Your answer must be an exact copy of the records below, with no pictures in it.

++++++++

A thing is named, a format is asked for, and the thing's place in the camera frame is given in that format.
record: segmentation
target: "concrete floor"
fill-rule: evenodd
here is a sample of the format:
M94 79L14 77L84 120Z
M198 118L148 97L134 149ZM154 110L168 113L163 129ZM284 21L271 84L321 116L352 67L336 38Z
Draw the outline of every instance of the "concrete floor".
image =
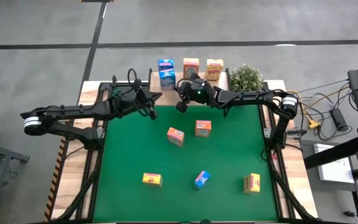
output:
M100 7L76 0L0 0L0 45L90 44ZM352 39L358 39L358 0L118 0L108 4L99 43ZM26 136L19 113L38 106L74 105L88 53L0 50L0 146L31 154L27 165L12 164L19 176L9 179L0 194L0 223L41 221L58 138ZM345 79L348 70L358 68L358 45L98 49L89 79L110 80L113 74L125 79L131 67L146 79L149 67L157 69L157 59L174 58L180 68L183 57L199 57L201 62L223 58L231 70L248 63L265 79L281 79L287 89L302 90ZM318 91L330 93L341 85ZM348 124L357 128L358 115L347 101L341 109ZM328 123L324 130L330 133L333 127ZM355 136L353 131L333 141ZM317 140L313 133L304 139ZM349 192L319 189L313 195L320 218L355 222L341 215L354 209Z

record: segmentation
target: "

++++++++

- _TASK RESPONSE_:
A thing is named, a format is asked for, and the thing's place in the camera frame is given in that format.
record: segmentation
target: "concrete floor"
fill-rule: evenodd
here is a sample of the format:
M94 79L14 77L84 120Z
M198 118L148 97L134 149ZM154 110L168 113L163 129ZM284 21L271 84L321 116L352 67L336 38Z
Draw the outline of every instance of the "concrete floor".
image =
output:
M100 7L76 0L0 0L0 45L90 44ZM352 39L358 39L358 0L118 0L108 4L99 43ZM26 136L19 113L38 106L74 105L88 53L0 50L0 146L31 154L27 165L12 164L19 176L9 179L0 194L0 223L41 221L58 138ZM345 79L348 70L358 68L358 45L98 49L89 79L110 80L113 74L125 79L131 67L146 79L149 67L157 69L157 59L174 58L180 68L183 57L199 57L201 62L223 58L231 70L248 63L265 79L281 79L287 89L302 90ZM318 91L330 93L341 85ZM348 124L357 128L358 115L347 101L341 109ZM328 123L324 130L330 133L333 127ZM355 136L353 131L333 141ZM317 140L313 133L304 139ZM349 192L319 189L313 195L320 218L355 222L341 215L354 209Z

record: segmentation
target: "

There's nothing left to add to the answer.